[linux-lvm] LVM2 scalability within volume group

Wed Mar 17 17:36:38 UTC 2004

Greetings,

I'm doing some evaluation of LVM2 on large systems, with lots of disk
devices.  I'm currently using LVM2.2.00.08, along with device-mapper.1.00.07.
I plan to eventually upgrade to the lastest CVS trees for LVM2.  I recall
earlier mail that it's faster than what I'm using.

The first thing I noticed is that creating a VG with lots of PVs is a bad
idea.  Creating a volume group with one PV takes about 12
seconds elapsed time.  Adding a new PV initially takes about 5 seconds.
But this grows to 15 seconds when adding the 40th PV, 25 seconds adding
the 60th PV.  Adding the 200th PV takes about 6 minutes.

Activing this volume group (with 200 PVs) takes about 48 minutes.
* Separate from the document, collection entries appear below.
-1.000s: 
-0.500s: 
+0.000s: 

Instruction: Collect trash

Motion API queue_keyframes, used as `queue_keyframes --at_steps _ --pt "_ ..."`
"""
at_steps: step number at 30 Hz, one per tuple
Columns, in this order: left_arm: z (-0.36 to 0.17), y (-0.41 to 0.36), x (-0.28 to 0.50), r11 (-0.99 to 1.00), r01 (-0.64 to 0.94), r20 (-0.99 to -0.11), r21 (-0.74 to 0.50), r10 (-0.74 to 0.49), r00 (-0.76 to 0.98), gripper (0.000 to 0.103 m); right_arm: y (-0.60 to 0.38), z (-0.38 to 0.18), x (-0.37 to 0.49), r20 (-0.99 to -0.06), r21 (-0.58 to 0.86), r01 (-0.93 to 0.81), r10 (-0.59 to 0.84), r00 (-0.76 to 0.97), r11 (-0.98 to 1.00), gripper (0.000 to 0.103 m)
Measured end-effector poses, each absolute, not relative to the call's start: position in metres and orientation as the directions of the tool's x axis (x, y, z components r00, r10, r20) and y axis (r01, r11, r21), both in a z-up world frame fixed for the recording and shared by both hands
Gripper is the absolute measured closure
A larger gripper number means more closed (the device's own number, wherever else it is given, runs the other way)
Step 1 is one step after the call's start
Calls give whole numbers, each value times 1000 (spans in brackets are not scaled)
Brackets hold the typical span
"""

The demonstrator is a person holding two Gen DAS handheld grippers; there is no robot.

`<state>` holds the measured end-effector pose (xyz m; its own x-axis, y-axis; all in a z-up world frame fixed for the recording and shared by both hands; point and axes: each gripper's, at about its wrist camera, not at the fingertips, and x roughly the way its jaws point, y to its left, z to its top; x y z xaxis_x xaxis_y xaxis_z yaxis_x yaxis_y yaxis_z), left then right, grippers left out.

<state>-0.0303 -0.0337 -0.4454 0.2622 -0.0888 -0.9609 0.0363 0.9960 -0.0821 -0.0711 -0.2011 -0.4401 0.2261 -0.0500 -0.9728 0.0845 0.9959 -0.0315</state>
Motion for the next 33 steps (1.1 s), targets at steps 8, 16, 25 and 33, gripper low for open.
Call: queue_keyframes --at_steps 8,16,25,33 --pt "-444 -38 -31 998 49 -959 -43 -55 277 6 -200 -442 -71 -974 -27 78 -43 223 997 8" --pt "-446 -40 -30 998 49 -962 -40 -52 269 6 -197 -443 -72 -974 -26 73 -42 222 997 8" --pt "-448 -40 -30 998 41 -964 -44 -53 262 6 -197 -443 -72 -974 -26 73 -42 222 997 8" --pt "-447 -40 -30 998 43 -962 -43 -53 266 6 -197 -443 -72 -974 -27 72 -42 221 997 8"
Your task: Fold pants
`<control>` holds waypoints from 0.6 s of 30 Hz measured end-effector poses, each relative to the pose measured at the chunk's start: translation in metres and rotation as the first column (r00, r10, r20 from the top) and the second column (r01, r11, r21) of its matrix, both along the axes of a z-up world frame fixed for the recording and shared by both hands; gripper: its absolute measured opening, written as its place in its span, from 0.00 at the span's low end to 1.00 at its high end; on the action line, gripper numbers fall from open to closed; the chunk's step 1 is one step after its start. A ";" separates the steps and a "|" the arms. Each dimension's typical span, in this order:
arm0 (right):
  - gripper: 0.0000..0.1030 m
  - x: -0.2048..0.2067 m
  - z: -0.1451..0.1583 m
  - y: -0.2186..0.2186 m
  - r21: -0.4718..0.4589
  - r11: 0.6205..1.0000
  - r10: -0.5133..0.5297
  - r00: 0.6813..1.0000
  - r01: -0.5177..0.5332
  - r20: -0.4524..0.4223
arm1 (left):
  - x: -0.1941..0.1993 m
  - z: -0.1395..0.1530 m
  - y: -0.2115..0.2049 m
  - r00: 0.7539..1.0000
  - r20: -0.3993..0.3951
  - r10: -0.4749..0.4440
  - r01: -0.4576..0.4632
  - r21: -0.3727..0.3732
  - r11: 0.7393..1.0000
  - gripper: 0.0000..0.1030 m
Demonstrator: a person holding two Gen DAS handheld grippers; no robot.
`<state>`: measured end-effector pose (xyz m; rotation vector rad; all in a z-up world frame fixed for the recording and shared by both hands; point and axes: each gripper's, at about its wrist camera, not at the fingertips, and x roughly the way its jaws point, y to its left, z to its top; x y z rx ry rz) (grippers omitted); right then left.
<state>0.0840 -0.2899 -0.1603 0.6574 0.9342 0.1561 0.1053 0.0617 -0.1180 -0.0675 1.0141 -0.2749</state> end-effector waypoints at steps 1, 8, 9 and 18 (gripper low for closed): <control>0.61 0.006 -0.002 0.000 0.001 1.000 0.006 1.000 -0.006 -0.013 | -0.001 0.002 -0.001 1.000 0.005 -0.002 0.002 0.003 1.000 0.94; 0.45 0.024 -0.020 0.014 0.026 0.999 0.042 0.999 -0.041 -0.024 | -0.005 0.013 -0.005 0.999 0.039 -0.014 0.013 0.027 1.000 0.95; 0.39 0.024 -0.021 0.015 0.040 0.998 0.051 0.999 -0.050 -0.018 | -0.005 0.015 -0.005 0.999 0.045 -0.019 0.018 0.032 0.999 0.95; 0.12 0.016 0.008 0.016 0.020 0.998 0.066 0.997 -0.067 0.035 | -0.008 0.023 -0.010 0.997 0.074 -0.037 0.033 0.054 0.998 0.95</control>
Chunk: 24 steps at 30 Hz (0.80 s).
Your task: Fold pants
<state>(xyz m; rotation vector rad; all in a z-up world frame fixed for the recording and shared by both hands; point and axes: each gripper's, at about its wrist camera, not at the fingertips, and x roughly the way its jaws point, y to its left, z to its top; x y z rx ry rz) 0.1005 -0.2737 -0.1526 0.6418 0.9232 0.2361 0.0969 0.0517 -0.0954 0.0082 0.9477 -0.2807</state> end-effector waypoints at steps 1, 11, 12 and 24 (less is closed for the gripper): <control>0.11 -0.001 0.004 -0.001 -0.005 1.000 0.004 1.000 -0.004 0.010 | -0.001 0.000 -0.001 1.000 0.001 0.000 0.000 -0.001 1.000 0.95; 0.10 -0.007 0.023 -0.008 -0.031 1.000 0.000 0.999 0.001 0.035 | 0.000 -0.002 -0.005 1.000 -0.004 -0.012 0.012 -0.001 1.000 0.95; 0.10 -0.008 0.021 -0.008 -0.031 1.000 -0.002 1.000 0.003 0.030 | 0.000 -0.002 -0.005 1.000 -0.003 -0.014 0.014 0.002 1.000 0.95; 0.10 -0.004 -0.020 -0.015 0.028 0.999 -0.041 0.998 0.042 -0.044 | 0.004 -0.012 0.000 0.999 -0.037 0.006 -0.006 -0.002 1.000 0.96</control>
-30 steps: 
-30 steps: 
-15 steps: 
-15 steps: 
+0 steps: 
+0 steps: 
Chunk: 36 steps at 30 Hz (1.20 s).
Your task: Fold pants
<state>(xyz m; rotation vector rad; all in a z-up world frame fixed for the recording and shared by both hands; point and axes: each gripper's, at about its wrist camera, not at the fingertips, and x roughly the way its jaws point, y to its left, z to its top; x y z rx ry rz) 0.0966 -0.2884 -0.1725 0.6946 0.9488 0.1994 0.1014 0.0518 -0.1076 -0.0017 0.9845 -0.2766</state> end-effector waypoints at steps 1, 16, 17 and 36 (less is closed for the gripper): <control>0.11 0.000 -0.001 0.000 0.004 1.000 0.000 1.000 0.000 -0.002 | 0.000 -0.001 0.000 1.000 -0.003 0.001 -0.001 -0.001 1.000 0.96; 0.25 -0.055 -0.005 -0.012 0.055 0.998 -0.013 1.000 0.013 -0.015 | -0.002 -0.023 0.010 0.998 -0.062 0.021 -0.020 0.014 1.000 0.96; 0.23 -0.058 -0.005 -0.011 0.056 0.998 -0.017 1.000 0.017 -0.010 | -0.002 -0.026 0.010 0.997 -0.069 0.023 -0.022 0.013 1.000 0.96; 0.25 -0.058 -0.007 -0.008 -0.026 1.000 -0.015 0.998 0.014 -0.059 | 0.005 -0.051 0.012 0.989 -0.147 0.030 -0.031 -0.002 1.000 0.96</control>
I can be spreading PVs out among the available 99 VGs.
The individual VGs seem to be independent of each other, so having
large numbers of VGs with a few PVs performs OK.

But stil, would it make sense for adding PVs to VG to scale better?
I'm guessing that the current lack of scaling is from the way redundant
meta data is stored.  Are redundant copies of meta data being updated on
every PV within the VG whenever a new PV is added?  Even so, why should
200 read/writes take so long?

Having redundant copies of meta data is a good thing.  But how about
allowing the adminstrator to set a limit on the degree of redundancy when
a VG is created.  You could limit a VG to having for example 10 redundant
copies.  Then adding more PVs beyond the 10th would encounter less overhead.

Am I missing something important?

Thanks!
Dave Olien